トランクルームとは月々の料金で収納スペースをレンタルできるサービスで、アルバムや書籍・レコードなどの保管場所としてよく利用されています。
断捨離の結果、特に先に言った「必要はないが捨てられないモノ」に分類されたモノはこのトランクルームに保存するといいかもしれません。
片付けサポートサービス
片付けサポートとは、家に訪問してプロの視点からモノの整理・収納をアドバイスし、片付けをサポートしてくれるサービスです。
断捨離は手伝いたいけれど、自分自身も片付け、整理が得意じゃないという場合は、このサービスにサポートを依頼しておくと心強いかもしれません。
不要品回収業者

不要品回収業者とは、ゴミや要らなくなった家具、家電など何でも回収してくれる業者です。
断捨離では多くのゴミがでるはずです。
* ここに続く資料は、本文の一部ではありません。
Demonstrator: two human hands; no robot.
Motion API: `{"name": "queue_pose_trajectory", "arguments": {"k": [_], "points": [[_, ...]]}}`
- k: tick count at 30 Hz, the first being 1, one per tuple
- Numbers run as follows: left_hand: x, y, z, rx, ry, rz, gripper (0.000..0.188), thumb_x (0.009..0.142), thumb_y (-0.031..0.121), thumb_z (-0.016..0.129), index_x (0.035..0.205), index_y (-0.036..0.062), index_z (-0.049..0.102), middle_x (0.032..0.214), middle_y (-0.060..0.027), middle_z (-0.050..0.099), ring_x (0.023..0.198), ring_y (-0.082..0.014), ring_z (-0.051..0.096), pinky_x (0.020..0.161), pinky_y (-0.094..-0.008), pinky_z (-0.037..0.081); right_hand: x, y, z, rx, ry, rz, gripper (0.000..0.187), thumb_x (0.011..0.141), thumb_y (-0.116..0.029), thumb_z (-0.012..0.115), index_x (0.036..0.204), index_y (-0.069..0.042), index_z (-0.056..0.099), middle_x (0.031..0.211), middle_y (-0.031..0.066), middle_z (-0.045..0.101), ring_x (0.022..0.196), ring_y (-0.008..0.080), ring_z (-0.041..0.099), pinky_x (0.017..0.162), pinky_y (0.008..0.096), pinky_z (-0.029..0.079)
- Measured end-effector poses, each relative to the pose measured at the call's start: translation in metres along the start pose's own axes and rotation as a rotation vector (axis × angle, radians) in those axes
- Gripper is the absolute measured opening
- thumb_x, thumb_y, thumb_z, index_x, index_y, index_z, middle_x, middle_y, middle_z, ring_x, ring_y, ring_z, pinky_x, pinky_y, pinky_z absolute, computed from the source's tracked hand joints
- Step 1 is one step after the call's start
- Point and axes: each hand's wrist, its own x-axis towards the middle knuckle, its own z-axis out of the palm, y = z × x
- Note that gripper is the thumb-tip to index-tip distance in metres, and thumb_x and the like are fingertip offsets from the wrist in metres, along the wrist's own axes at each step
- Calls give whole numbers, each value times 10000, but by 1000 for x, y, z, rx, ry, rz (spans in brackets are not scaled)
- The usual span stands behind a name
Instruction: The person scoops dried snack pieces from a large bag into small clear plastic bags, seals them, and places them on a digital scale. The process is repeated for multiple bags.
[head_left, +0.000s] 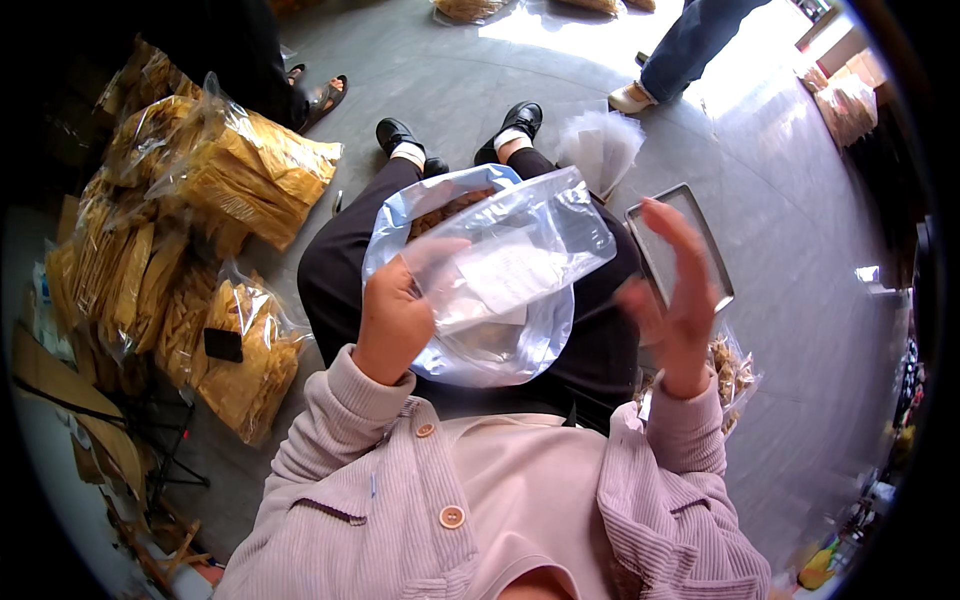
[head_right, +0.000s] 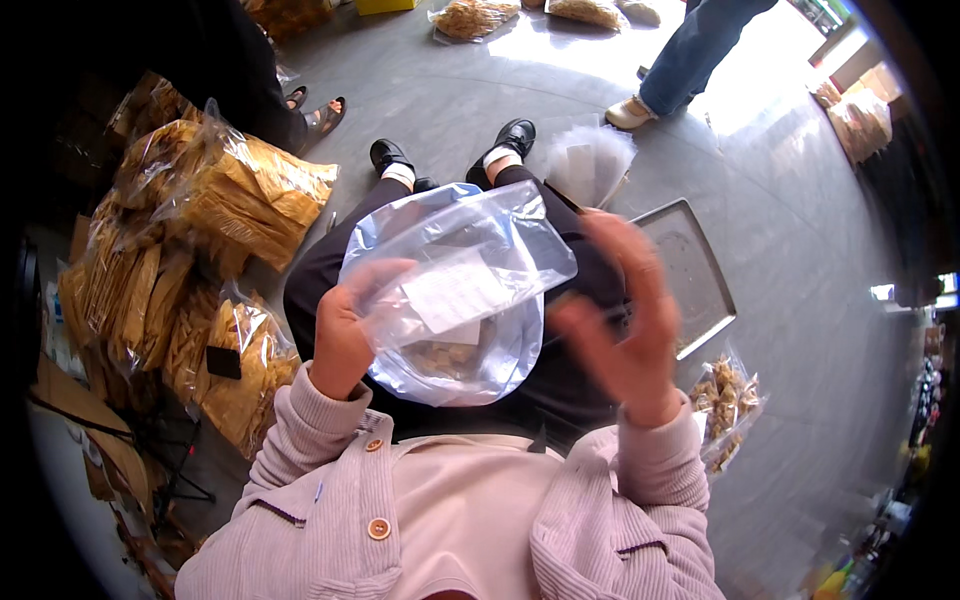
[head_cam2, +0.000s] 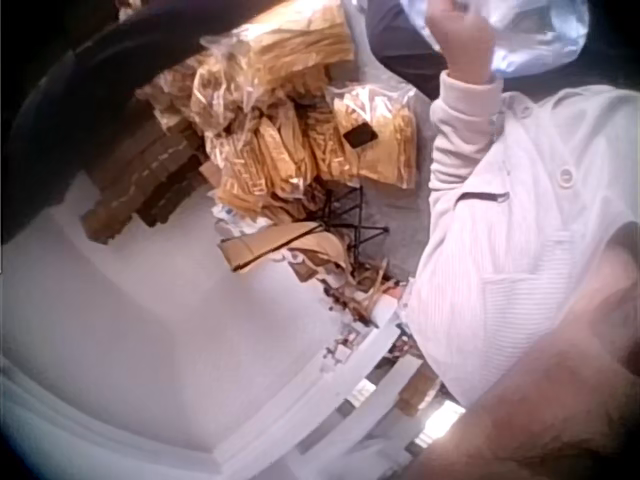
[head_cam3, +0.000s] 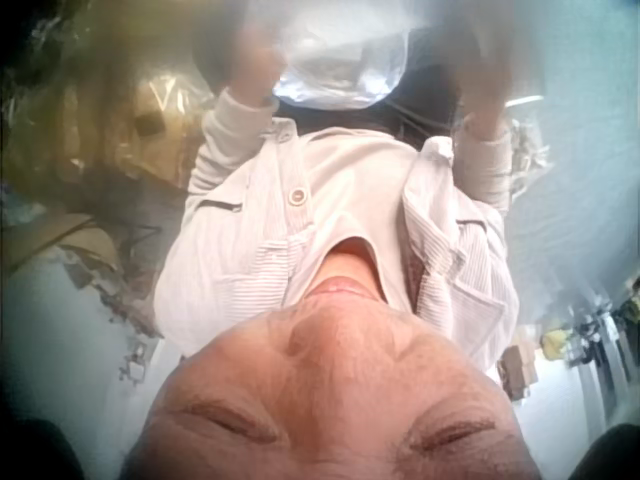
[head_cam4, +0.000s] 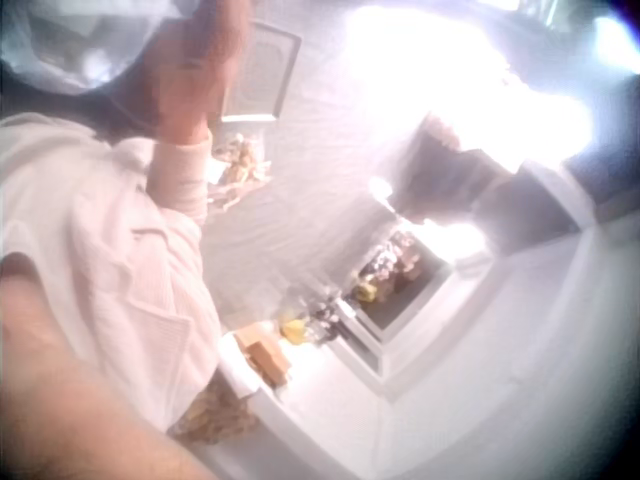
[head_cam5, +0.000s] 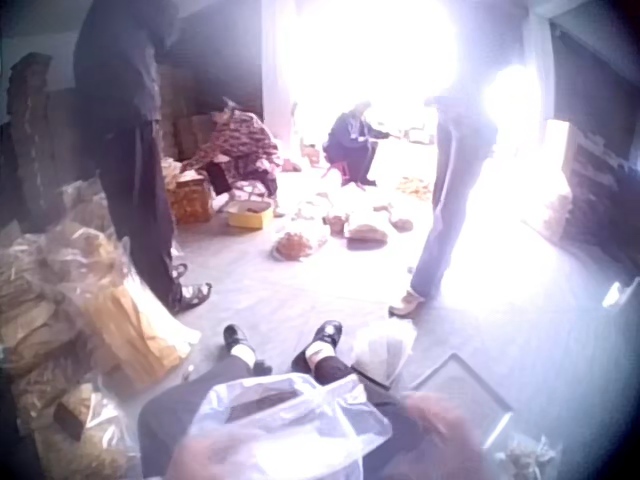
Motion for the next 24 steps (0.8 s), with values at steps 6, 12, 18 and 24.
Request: {"name": "queue_pose_trajectory", "arguments": {"k": [6,12,18,24], "points": [[-12,23,25,219,-27,159,174,867,11,648,1036,-20,675,954,-126,714,802,-196,703,720,-301,548,5,-46,52,-378,-455,-302,783,725,-292,850,1439,-228,534,1554,149,391,1437,290,387,1228,528,146],[-14,25,15,174,-89,-5,117,937,102,673,977,-8,667,846,-92,700,739,-131,648,662,-269,511,7,-41,48,-214,-192,-358,187,765,-106,767,803,-80,586,961,82,636,802,236,631,805,379,481],[-20,25,11,-4,-170,-100,217,1035,207,593,919,28,634,710,67,535,614,10,422,544,-176,317,-9,-28,38,-42,-118,-68,257,845,-27,743,713,-44,523,621,65,478,494,211,465,461,312,337],[-24,17,8,-126,-164,-158,309,1062,281,540,910,38,655,657,90,491,550,7,356,498,-187,255,-19,-20,35,105,59,135,279,915,-19,717,744,-18,496,613,11,405,501,85,353,441,253,280]]}}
出たゴミはなるべく早く処分してしまいたいですが、自治体での処分が面倒なモノや、自宅から運び出すのが大変な家具、あるいは多くの自治体で回収不可とされている洗濯機やパソコンなどの処分に困っってしまう場面があるかも知れません。そんな時は物量や種類を問わずゴミを回収してくれる不要品回収業者を利用してみるのもおすすめです。